5 Ways to Retain Your Employees in 2020

With very few exceptions, running a successful business means having employees. Employees are the backbone of any business, no matter the industry and no matter the size. Once you’ve gone to the trouble of finding the right employees for your business, how do you keep them?

1. Ask

How do you know what your employees need in order to keep them showing up every day, ready to work? There’s one very simple way to find out—ask them.

Foster an attitude of open communication between you and your employees. If you have managers, make sure that they are encouraging communication with those they supervise. Conduct “stay” interviews with employees, and find out the things that keep your employees coming back every day. Ask things like, Why do you like working here? What can we improve for you? Both new and established employees can help you pinpoint problems. 

If you’re worried about not getting truthful answers or employees telling you what they think you want to hear, ask them to fill out an anonymous survey, which allows them to share their suggestions without fear of repercussions. 

2. Listen

The second part of asking your employees for feedback is to show that you’ve heard them. Take action to prove that you’ve heard and understood the challenges facing your employees. According to the Wrike Employee Engagement Survey, only 59% of the 5000+ survey participants said their company conducted regular engagement surveys. Of that 59%, only half felt that their company acted on employee feedback. 

Did your employees ask for more flexible work schedules? See if there are ways to allow employees to work from home. Are your hourly employees struggling to juggle their schedules? Work to keep their hours more consistent.

Is there a manager who is hurting your employees’ ability to do their best work? Have a difficult conversation, and find ways to solve the problem. Are there repetitive tasks in your employees’ days that could be automated? Are they struggling to work with outdated software or tools? Time spent struggling with outdated tools is time that isn’t being spent building your business. 

3. Recognize

Find ways to recognize the hard work of your employees. Take time during staff meetings to recognize successes both big and small on your team. If you don’t already, train yourself and your managers to verbally thank and congratulate employees for the success of the company.

Don’t forget the power of peer-to-peer recognition. For example, JetBlue has implemented a peer-recognition program allowing employees to nominate one another for either everyday excellence or for an extraordinary case of going above and beyond. Nominated employees receive recognition in an internal newsfeed and earn credits that can be redeemed for rewards of their choice ranging from dinner to cruises. While that program may be beyond the reach of most small businesses, the idea of peer nomination, internal recognition, and employee-chosen rewards is not. 

4. Develop

If you want employees to invest in your company, lead by example and invest in them first. Promote from within whenever possible. At the very least, offer employees the chance at advancement before turning to outside sources. Take a look at who you promote and why—imagine you are accountable to someone outside your business and make sure you can justify your decision. 
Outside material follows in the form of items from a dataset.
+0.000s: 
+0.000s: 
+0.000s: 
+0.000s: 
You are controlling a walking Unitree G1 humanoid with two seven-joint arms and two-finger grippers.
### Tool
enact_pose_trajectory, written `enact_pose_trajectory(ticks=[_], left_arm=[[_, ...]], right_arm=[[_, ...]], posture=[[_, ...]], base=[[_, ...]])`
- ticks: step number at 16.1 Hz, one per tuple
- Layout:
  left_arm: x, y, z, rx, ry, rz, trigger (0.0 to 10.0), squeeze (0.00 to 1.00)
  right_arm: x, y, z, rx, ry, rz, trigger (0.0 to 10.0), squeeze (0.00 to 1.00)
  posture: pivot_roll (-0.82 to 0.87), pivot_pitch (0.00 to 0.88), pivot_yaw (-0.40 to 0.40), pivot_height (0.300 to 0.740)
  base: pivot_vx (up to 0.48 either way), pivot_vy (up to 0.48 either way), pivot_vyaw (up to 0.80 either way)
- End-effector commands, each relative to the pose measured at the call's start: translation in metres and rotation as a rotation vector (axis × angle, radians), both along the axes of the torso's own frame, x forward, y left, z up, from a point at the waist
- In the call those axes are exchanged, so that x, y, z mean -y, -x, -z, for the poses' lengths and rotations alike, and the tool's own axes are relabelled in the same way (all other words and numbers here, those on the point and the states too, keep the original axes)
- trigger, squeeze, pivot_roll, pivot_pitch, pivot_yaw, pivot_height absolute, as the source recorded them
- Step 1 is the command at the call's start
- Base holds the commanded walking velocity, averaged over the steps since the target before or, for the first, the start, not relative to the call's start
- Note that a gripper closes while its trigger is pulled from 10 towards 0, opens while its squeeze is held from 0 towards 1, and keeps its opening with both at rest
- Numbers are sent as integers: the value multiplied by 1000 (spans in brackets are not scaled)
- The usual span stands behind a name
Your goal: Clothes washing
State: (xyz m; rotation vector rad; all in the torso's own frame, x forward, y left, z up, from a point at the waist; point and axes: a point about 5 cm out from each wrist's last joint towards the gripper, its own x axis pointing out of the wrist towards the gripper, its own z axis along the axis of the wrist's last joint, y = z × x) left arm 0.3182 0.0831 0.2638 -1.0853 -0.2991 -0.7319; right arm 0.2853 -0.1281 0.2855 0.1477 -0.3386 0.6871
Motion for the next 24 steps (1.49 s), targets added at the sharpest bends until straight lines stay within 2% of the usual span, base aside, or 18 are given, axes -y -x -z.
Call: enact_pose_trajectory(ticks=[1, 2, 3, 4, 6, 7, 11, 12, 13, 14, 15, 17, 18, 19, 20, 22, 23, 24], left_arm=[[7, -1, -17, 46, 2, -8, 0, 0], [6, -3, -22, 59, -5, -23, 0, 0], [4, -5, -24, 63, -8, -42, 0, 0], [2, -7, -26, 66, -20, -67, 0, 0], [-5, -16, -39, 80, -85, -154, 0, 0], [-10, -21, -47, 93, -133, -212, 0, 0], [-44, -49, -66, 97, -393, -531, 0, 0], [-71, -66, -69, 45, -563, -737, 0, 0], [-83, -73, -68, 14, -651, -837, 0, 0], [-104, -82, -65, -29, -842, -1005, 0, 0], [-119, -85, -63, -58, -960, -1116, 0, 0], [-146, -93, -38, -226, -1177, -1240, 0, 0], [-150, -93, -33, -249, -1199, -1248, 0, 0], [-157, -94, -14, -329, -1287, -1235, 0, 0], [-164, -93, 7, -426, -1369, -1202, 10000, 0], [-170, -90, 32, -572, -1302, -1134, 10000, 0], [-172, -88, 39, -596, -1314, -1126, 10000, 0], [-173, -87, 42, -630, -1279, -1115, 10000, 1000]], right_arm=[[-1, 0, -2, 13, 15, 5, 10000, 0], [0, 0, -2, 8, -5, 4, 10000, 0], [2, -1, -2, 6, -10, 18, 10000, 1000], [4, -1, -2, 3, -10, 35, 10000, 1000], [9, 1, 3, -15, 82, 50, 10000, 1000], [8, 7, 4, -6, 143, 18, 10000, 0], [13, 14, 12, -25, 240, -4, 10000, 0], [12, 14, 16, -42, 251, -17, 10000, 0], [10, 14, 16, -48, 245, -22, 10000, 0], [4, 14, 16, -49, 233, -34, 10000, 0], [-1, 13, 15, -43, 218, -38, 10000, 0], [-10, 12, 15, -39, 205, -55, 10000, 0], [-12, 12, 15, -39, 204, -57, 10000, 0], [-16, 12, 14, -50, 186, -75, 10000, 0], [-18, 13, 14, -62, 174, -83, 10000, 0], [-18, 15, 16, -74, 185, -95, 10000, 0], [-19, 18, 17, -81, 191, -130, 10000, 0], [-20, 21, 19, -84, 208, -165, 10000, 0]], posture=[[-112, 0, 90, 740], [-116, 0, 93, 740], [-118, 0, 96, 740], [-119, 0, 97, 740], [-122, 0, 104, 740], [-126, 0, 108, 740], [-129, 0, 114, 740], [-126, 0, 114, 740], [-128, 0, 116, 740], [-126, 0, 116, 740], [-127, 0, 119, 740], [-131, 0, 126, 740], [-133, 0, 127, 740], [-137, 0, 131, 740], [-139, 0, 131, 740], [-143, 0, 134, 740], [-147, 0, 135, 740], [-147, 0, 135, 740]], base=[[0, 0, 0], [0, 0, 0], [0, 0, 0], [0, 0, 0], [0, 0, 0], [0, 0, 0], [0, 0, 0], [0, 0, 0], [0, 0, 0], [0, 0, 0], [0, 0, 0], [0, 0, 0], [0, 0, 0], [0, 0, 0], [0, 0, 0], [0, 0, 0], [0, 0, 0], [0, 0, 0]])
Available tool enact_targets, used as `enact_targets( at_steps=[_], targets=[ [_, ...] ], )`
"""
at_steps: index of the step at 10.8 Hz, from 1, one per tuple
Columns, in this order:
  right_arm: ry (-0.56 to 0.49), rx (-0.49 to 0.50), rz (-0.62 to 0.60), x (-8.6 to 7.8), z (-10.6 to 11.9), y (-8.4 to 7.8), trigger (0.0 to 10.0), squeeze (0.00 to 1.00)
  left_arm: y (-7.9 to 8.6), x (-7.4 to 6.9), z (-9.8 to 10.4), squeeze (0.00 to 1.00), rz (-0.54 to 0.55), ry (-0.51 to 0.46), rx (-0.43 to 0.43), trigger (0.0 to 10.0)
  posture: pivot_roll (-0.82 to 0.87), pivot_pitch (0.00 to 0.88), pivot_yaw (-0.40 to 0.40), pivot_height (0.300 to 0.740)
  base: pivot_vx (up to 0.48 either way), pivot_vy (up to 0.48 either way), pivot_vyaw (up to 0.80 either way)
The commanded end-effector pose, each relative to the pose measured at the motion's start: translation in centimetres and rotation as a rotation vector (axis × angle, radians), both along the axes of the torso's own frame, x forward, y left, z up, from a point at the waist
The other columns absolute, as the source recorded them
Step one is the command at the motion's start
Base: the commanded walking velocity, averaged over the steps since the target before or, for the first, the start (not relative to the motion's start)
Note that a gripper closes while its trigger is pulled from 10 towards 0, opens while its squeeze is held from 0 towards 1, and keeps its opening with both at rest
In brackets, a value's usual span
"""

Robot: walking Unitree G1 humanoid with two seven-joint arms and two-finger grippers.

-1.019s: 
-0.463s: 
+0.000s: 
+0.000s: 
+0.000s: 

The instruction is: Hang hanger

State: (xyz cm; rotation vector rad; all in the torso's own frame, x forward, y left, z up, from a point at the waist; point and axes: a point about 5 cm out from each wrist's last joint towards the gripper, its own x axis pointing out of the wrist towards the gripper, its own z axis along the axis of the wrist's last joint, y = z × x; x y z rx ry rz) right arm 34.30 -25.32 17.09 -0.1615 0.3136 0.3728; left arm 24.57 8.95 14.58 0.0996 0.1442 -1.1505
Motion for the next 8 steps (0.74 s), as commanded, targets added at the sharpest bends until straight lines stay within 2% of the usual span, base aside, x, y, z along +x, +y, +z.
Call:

Prove to your employees that you see their hard work and are willing to invest in their long-term growth by offering career development opportunities. Whether you hold these in-house, pay for an employee to attend a conference in your industry, or offer tuition help for those pursuing a degree, showing that your business is invested financially fosters employee loyalty and retention. 

5. Celebrate

Look at any calendar—you’ll notice that almost every month has a reason to celebrate. It’s human nature to look for reasons to celebrate, and the business world is no different. Find ways to celebrate both big and small milestones. Celebrate anniversaries, birthdays, making it to the end of a hard week, the first day of spring, Earth Day, the leaves changing in the fall, landing a new account. Whatever the reason to celebrate, include every employee possible and lead by example.

Celebrations give employees something to look forward to, whether it is a company-wide celebration or an individual accomplishment. Anniversaries are a perfect time to celebrate the loyalty of your employees, so mark the occasion in a way that fits your business’s personality and budget. A gift card to a local coffee shop or restaurant, a bottle of wine, or an additional paid day off are low-cost ways to celebrate your employees. Even if it’s just a hand-written card, a little appreciation can go a long way.

Office Trends That Are Taking Off in 2020

The modern workplace is constantly evolving, and unforeseen circumstances can perpetuate change faster. 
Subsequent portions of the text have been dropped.